• **REQUIRED WORK**: Work through the entries below and show every line in which "coords" is found.

(Stored entries)
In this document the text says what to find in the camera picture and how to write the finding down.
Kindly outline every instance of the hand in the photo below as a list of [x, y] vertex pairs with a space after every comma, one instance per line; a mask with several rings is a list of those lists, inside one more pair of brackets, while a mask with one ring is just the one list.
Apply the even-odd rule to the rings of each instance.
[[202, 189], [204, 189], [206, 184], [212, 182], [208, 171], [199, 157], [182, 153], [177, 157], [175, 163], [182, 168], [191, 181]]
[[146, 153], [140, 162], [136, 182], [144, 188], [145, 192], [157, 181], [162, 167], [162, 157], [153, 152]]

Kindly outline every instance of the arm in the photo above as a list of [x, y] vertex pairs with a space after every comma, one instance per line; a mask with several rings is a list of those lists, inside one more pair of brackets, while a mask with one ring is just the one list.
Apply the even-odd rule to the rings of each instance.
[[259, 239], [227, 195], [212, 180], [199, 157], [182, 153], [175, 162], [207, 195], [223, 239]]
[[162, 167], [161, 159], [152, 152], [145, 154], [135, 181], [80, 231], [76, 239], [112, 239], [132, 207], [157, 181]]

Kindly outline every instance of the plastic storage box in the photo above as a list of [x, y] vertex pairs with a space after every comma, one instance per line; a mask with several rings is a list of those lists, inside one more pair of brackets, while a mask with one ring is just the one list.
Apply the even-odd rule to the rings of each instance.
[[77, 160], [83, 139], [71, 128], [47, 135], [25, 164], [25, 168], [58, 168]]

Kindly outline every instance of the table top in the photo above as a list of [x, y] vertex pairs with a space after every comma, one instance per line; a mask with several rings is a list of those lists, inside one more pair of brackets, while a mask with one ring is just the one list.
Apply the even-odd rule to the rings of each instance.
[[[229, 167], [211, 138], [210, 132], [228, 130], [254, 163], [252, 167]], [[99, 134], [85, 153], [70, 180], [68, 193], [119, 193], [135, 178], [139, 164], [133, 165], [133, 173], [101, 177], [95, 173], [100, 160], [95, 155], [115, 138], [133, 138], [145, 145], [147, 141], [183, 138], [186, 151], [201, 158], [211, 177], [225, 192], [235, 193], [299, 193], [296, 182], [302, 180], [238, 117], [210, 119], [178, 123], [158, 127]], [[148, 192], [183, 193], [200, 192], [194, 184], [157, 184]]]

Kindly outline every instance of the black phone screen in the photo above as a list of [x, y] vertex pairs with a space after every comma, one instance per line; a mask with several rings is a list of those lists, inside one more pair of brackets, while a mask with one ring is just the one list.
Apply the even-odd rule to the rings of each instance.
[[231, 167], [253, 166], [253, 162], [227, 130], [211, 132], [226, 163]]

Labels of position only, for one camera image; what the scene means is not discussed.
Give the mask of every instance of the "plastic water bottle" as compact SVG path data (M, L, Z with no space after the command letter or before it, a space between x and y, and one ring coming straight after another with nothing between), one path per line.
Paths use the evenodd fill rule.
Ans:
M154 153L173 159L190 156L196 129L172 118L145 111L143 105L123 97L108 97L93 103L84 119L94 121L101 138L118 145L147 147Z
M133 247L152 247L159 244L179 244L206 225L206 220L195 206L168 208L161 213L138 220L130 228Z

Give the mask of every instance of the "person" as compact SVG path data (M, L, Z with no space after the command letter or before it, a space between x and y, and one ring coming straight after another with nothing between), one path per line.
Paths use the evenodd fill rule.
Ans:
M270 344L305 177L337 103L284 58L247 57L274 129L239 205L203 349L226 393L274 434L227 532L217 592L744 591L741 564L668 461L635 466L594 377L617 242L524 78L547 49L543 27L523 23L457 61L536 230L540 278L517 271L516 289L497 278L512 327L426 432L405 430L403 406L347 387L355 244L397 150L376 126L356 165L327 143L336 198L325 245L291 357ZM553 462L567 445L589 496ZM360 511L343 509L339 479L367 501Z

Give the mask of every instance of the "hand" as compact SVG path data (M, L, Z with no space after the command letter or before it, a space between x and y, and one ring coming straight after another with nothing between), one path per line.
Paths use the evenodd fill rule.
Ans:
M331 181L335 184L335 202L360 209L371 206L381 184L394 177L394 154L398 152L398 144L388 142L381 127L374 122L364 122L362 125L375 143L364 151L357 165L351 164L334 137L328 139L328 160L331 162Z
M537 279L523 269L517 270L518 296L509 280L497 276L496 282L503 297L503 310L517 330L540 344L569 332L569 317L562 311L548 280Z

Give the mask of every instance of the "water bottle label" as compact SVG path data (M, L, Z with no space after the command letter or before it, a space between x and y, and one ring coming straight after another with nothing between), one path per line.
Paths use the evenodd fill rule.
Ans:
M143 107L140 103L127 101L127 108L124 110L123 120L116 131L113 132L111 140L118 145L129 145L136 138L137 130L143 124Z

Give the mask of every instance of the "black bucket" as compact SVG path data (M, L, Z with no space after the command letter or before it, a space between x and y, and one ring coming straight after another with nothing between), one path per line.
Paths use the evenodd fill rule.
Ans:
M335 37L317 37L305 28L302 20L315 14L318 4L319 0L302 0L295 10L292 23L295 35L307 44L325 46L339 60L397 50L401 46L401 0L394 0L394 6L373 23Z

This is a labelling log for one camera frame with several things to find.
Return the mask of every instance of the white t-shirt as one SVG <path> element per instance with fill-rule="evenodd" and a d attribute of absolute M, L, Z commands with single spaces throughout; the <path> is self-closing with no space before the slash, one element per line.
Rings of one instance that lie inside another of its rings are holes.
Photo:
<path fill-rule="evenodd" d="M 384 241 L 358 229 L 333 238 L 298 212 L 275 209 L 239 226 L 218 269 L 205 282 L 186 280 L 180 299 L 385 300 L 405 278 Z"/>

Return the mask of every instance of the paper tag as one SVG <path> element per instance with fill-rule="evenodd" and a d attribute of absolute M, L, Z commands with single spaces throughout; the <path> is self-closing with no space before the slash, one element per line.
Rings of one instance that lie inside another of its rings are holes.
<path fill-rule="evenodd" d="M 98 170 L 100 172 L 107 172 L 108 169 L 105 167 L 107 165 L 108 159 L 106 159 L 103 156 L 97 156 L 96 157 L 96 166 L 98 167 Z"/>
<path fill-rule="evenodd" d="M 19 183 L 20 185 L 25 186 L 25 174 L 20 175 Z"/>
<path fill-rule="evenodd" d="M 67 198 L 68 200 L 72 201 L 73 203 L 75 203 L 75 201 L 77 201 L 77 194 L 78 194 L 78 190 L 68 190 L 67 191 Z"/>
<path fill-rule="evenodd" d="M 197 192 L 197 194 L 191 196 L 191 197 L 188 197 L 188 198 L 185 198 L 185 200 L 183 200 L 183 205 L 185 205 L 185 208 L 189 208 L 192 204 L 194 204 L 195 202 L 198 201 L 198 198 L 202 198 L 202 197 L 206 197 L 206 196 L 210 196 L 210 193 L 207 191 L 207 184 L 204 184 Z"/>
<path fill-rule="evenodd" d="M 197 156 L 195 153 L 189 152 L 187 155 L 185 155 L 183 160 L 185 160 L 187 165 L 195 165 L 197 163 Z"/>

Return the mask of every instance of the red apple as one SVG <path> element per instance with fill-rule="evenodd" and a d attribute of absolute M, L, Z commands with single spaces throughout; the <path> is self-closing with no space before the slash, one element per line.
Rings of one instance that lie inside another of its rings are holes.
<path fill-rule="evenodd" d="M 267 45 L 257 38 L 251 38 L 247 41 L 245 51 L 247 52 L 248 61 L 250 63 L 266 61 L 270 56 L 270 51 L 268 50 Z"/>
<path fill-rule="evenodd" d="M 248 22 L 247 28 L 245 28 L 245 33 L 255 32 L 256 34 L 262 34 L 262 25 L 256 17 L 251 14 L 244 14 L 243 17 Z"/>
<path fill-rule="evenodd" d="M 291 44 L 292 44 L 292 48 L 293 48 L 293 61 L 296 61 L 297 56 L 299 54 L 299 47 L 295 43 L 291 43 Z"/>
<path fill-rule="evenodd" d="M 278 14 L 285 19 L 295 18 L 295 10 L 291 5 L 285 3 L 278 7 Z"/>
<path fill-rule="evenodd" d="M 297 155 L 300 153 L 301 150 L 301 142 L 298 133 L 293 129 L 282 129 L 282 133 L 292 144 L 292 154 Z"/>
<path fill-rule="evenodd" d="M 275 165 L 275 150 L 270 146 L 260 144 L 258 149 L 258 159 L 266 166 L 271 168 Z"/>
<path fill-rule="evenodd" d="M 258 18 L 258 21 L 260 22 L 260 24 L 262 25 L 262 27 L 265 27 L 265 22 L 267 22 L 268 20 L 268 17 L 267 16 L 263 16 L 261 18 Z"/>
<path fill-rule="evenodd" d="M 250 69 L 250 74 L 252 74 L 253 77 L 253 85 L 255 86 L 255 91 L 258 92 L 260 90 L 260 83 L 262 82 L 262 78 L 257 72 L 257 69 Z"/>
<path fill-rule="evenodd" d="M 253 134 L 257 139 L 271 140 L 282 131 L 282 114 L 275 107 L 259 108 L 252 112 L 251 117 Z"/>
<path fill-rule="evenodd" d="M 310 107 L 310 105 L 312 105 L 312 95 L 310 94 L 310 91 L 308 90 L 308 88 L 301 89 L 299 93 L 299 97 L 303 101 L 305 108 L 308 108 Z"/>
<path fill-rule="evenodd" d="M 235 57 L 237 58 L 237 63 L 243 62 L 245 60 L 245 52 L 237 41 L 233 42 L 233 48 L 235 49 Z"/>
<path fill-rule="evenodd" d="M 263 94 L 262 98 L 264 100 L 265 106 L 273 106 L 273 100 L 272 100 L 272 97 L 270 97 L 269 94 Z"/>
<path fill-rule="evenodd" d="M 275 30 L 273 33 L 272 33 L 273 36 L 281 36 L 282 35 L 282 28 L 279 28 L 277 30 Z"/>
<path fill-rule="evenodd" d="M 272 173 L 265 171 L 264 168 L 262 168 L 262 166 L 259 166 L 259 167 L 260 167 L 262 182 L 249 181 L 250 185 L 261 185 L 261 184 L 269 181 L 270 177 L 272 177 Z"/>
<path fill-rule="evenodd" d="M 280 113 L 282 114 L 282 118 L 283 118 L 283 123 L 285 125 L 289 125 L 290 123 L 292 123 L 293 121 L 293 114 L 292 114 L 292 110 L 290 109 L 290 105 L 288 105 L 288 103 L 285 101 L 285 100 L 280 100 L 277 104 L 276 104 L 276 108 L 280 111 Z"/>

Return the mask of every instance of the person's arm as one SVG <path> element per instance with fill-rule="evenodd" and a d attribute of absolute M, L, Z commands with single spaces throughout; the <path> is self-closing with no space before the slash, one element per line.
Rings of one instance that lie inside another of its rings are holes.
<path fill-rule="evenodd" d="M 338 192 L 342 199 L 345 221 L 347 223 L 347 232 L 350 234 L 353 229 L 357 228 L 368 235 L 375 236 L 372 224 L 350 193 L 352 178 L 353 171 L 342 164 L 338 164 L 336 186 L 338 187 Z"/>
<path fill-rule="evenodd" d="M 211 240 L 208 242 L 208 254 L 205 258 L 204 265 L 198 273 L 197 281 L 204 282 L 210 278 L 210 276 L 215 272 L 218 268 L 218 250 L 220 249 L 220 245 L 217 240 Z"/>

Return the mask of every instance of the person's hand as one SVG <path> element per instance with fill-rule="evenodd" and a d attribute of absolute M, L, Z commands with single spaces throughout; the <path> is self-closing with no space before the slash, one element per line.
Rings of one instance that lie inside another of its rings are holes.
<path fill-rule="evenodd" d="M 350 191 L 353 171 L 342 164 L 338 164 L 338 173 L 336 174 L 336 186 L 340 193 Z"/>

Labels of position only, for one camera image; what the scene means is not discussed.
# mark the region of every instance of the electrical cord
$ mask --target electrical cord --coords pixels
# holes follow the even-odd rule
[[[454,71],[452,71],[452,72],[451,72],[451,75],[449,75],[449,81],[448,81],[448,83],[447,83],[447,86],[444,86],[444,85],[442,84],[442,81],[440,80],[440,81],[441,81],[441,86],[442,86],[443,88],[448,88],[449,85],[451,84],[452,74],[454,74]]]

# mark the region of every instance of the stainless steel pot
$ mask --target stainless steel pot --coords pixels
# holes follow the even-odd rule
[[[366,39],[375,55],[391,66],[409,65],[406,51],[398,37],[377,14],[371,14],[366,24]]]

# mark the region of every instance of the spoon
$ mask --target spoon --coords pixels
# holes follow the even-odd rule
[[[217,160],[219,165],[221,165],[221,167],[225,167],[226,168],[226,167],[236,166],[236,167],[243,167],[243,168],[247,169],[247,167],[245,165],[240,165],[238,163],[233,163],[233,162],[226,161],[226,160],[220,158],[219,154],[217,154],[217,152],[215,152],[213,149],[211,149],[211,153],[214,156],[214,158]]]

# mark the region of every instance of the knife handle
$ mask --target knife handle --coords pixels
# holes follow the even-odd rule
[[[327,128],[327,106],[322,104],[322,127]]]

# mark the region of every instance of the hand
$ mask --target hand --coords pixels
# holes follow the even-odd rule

• **OUTPUT**:
$ mask --target electrical cord --coords pixels
$ mask --target stainless steel pot --coords pixels
$ mask --target spoon --coords pixels
$ mask --target knife handle --coords pixels
$ mask --target hand --coords pixels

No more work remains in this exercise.